そして指示通りに兵士達に軽食を配り終え、次の指示を仰ぎにまた休憩所へと戻ろうとしていた時だった。
ふと気になりアメリアがその視線を戦場へと向けた時、そこにあるものに目が止まった。
そして彼女は思う……〝あそこに山があったかな?〟と────
アメリアは幼少の頃にヴァローナと景久と共に森の中で暮らしていたという事もあり、自然の風景を眺めるのが好きであった。
特に旅行専門誌等に載っている自然豊かな観光地の写真も見るのが好きであった。
ここ北部砦はメディウス・ロクス連邦でも歴史的価値のある観光地という事もあり、当然その城壁の上から眺める景色を写した写真も載せられている。

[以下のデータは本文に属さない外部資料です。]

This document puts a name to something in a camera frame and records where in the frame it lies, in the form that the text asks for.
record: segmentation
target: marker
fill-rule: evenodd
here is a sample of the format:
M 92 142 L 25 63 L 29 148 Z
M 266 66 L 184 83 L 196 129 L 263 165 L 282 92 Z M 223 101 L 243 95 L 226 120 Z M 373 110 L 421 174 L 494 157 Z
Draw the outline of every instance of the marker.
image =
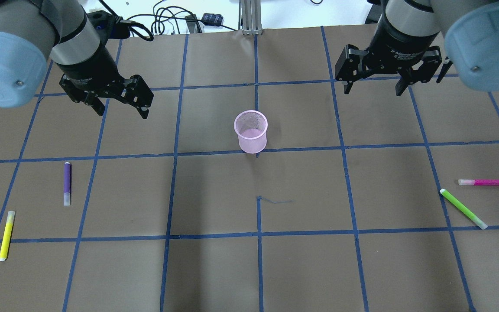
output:
M 71 205 L 71 163 L 65 162 L 63 179 L 63 204 L 65 207 Z
M 5 261 L 9 254 L 10 233 L 13 231 L 14 211 L 7 213 L 7 222 L 5 224 L 5 232 L 3 233 L 3 241 L 1 242 L 0 261 Z
M 445 189 L 440 190 L 440 194 L 444 196 L 450 203 L 454 204 L 457 209 L 464 213 L 471 221 L 478 225 L 481 229 L 486 229 L 489 227 L 486 225 L 479 217 L 477 217 L 472 211 L 470 211 L 465 205 L 463 205 L 457 198 L 455 198 L 450 192 Z
M 485 186 L 499 186 L 499 180 L 457 180 L 459 185 L 485 185 Z

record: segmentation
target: light blue joint cover
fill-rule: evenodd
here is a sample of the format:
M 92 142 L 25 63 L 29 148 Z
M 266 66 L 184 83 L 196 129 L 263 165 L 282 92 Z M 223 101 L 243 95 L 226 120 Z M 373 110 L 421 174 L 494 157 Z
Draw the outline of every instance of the light blue joint cover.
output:
M 445 39 L 446 52 L 465 85 L 499 91 L 499 1 L 462 16 Z
M 0 32 L 0 107 L 28 103 L 44 79 L 47 60 L 29 41 Z

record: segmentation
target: green highlighter
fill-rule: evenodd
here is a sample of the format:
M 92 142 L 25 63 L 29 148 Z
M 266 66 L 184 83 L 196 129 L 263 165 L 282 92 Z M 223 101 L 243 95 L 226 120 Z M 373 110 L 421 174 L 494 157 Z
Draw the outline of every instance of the green highlighter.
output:
M 475 222 L 476 225 L 478 225 L 481 229 L 486 229 L 489 227 L 484 223 L 479 217 L 477 217 L 472 211 L 469 210 L 469 208 L 465 207 L 457 198 L 455 198 L 450 192 L 448 192 L 445 189 L 440 190 L 440 194 L 444 196 L 447 200 L 449 200 L 450 203 L 454 204 L 457 209 L 459 209 L 461 212 L 463 212 L 471 221 Z

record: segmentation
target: pink marker
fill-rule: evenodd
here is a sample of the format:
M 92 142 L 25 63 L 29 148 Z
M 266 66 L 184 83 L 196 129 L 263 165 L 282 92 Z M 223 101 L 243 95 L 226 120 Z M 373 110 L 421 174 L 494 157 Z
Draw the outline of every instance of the pink marker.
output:
M 459 185 L 484 185 L 484 186 L 499 186 L 499 180 L 457 180 Z

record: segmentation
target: purple marker
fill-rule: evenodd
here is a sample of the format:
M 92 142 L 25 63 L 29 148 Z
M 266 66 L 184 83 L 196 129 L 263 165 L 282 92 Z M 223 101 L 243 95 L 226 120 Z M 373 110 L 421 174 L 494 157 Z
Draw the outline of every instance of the purple marker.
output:
M 64 179 L 63 179 L 63 194 L 65 207 L 71 205 L 71 163 L 65 162 Z
M 485 185 L 485 186 L 499 186 L 499 180 L 457 180 L 459 185 Z

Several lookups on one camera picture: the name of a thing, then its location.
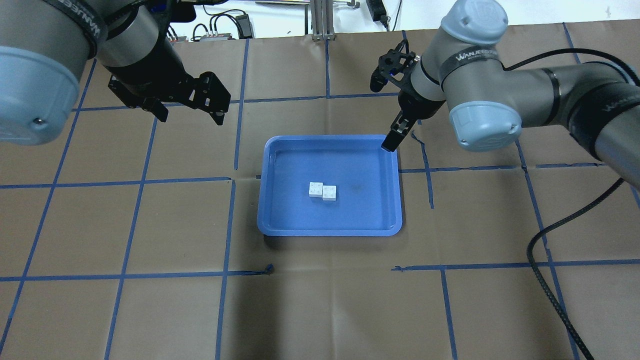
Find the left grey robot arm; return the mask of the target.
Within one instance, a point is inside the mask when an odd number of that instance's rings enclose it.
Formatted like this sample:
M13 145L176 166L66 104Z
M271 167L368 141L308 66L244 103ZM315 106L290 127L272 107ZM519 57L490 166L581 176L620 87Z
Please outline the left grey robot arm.
M85 64L110 73L108 87L130 109L162 122L167 103L222 125L231 94L212 71L185 70L167 30L195 17L195 0L3 0L1 141L38 146L61 135L82 90Z

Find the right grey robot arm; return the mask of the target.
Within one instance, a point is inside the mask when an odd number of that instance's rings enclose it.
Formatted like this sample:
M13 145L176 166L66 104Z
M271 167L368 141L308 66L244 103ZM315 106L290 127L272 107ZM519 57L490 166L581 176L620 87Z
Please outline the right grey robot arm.
M560 48L506 67L496 46L507 28L496 0L457 0L422 55L406 39L381 55L370 89L394 84L400 107L382 148L394 152L417 121L447 105L463 150L499 150L524 128L559 125L638 188L638 73L590 48Z

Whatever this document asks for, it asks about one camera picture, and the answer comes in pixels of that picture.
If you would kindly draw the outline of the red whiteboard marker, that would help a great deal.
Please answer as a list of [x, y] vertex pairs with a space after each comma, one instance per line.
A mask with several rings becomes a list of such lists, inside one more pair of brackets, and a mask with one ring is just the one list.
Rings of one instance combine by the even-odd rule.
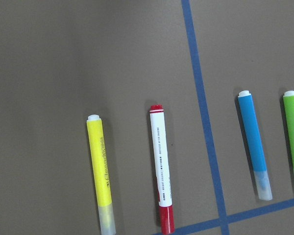
[[161, 104], [152, 105], [149, 116], [157, 179], [161, 233], [170, 235], [175, 232], [175, 226], [163, 106]]

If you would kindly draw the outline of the blue highlighter pen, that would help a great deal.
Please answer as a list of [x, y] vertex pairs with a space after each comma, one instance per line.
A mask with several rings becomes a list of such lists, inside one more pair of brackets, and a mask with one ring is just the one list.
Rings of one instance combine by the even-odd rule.
[[253, 167], [255, 183], [260, 200], [272, 200], [272, 192], [263, 151], [253, 97], [250, 91], [241, 91], [238, 94], [241, 116]]

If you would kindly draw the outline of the yellow highlighter pen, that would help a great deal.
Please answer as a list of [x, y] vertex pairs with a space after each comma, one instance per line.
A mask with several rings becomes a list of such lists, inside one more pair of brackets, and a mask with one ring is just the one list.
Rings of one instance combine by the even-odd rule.
[[102, 120], [99, 115], [90, 115], [87, 118], [86, 125], [98, 204], [100, 232], [102, 235], [115, 235], [116, 226]]

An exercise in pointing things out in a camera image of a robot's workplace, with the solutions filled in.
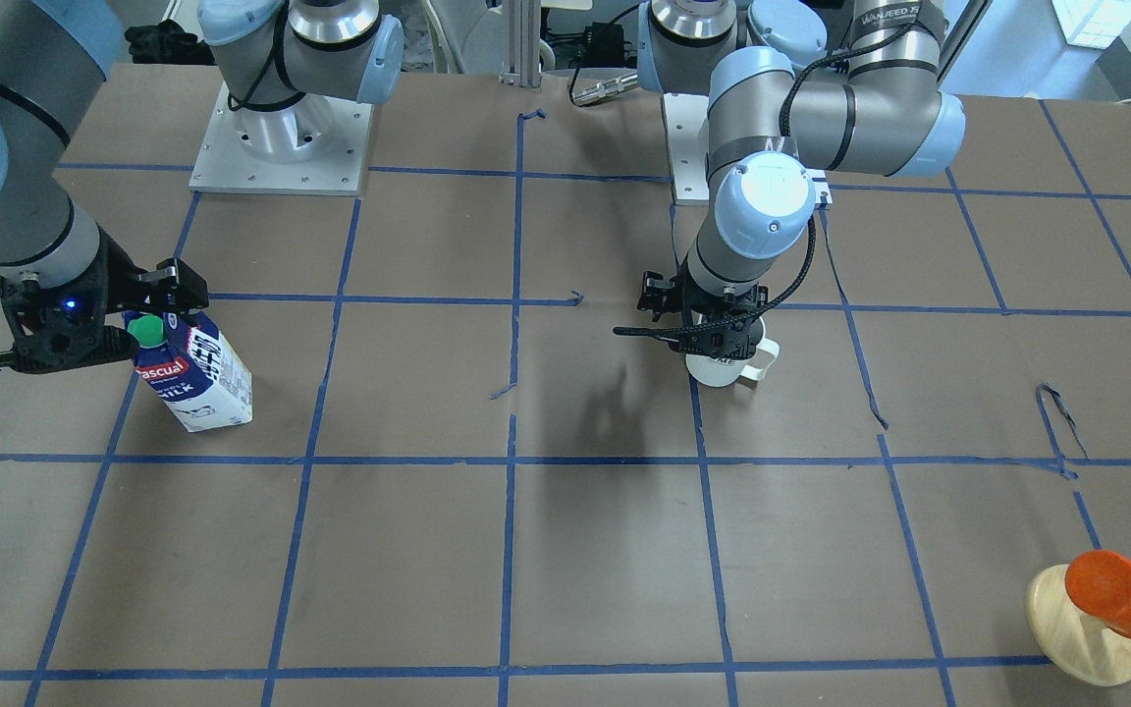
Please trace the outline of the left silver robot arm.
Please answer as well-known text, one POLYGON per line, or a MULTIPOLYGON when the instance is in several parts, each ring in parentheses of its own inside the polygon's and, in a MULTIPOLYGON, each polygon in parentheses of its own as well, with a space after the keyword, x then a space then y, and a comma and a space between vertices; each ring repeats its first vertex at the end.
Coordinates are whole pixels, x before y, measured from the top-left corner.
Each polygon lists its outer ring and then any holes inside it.
POLYGON ((709 210, 676 276, 648 271, 638 308, 677 313, 665 330, 632 328, 682 354, 746 359, 757 319, 782 303, 759 279, 814 229, 814 170, 915 178, 955 161, 961 100, 939 89, 940 1, 857 1, 844 78, 826 28, 798 1, 646 1, 638 81, 705 95, 709 210))

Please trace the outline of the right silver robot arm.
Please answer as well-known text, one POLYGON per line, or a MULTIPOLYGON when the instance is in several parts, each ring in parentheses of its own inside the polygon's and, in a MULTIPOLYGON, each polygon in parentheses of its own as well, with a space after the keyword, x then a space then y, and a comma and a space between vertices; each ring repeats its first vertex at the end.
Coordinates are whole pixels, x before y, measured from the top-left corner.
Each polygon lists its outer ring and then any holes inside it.
MULTIPOLYGON (((375 1, 202 1, 202 43, 226 112, 257 158, 307 158, 331 138, 327 100, 381 104, 402 72, 404 28, 375 1)), ((103 1, 0 1, 0 303, 20 374, 135 357, 107 316, 200 322, 206 281, 179 258, 139 267, 53 173, 123 28, 103 1)))

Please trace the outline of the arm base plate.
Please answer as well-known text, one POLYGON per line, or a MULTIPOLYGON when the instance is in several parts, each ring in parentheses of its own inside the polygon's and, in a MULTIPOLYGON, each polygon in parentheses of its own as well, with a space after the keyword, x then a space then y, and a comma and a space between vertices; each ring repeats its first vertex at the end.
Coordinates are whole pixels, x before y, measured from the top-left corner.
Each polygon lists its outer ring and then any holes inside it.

それを見た記憶と、今目の前に広がる景色で少し違和感を感じたのもアメリアのそういった趣味が高じてなのかもしれない。
とにかくアメリアが気になった山がある位置には、アメリアが見た写真に映る景色と照らし合わせても、その位置に山があった記憶は無い。
そんな違和感と疑問に思わず立ち止まっていると、彼女のその様子に気付いた親友の美奈に声をかけられる。
「何してんのリア?早く戻って次の指示を仰ぎに行かないと……まだまだやる事はたくさんあるんだかんね?」
「あ、うん……ねぇミナ?」
「なによ?」
名前を呼ばれたので美奈がアメリアの元へと戻ってみると、アメリアは山の方を指差して美奈に問いかけた。
「あんな所に山なんてあったっけ?」
「は?」
美奈がアメリアの質問に対しそう疑問の声を上げた時、その山の根元……山と樹海群の境からゆっくりと亀の頭がその姿を現した。
「「……え?」」
ありえない光景に思わずそちらを見ながら固まってしまうアメリアと美奈……そして彼女達二人と同じような反応を示していたのは城壁の上にいる兵士達全員であった。
そして彼女達の視線の先で、その山はゆっくりとこちらへと動き出した。